3. What the loop prevents — three real-world anti-patterns

This is a tour by negation. Each "what could go wrong" is what GitOps was built to make structurally impossible.

 "Quick fix: I'll ssh in and edit"   <- there's no ssh; even if there were,
                                         Argo CD selfHeal reverts it (Part
                                         07 ch.04). The fix has to be a
                                         commit; even hotfix follows the
                                         same shape (Part 15 ch.09, parallel
                                         phase 15c).

 "Promote prod by rebuilding"        <- a rebuild is a DIFFERENT artifact.
                                         CI cache may collide; Trivy may
                                         pick up a new CVE; the cosign
                                         signature covers a different
                                         digest. The promotion is a
                                         digest-move-by-commit, never a
                                         rebuild.

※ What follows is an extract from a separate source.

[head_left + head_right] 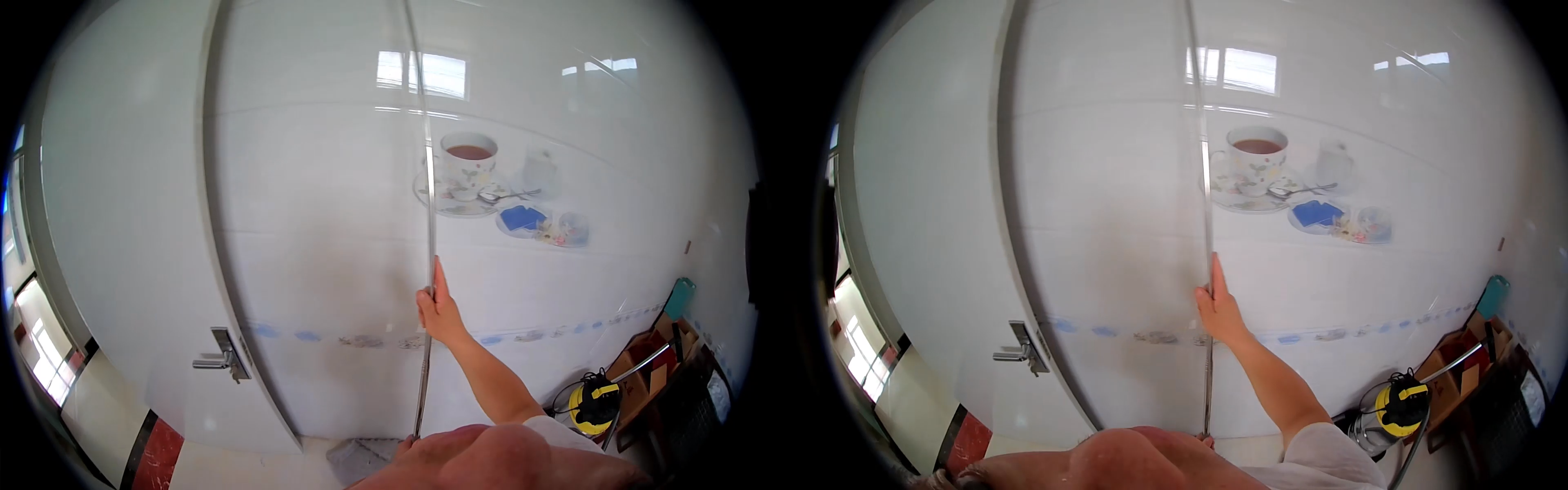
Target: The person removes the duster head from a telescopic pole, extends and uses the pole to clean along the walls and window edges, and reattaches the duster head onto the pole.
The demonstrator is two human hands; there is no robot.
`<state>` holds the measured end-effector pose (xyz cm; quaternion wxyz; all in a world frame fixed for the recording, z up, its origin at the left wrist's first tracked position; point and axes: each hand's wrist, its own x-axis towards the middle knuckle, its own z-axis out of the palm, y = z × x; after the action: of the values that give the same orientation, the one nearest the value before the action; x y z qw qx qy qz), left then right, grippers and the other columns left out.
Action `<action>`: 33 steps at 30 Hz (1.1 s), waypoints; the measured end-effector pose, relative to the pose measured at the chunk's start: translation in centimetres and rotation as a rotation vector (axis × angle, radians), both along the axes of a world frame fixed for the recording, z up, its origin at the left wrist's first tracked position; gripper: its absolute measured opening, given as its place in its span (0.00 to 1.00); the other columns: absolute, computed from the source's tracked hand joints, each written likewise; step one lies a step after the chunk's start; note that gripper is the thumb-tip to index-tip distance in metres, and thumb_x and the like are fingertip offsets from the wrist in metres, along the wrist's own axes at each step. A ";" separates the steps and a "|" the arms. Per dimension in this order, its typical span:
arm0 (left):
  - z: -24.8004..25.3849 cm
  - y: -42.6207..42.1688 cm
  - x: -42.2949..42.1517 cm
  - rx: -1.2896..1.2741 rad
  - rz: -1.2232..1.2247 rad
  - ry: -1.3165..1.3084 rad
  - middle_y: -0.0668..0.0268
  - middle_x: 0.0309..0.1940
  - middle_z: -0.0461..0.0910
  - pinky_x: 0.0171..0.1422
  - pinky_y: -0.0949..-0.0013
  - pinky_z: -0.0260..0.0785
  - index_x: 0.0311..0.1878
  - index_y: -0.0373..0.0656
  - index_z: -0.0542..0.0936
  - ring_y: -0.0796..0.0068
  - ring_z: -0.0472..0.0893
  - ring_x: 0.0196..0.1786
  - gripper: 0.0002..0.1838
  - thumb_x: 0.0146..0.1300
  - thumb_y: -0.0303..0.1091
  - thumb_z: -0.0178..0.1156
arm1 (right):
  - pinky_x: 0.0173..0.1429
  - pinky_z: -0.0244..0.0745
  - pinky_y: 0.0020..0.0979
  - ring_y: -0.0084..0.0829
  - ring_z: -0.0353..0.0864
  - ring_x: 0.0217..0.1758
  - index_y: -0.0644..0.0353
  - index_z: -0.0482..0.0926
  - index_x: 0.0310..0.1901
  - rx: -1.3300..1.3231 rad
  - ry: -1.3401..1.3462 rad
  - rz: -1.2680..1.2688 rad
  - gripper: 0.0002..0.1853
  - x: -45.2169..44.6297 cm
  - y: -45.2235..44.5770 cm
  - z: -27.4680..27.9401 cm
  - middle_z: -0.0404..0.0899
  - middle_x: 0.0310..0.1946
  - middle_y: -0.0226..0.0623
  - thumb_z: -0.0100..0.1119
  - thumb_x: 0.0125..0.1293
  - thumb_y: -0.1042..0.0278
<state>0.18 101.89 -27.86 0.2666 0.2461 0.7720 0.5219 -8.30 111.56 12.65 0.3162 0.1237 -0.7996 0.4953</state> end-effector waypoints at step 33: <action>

 "CI just needs cluster admin to deploy" <- CI gets ECR push + GitOps repo
                                            write, nothing else. The
                                            cluster credential is owned by
                                            Argo CD, scoped by AppProject
                                            (Part 07 ch.04). Push-CD's
                                            blast radius is unbounded;
                                            pull-GitOps's is bounded by
                                            the AppProject + the merged
                                            PR's diff.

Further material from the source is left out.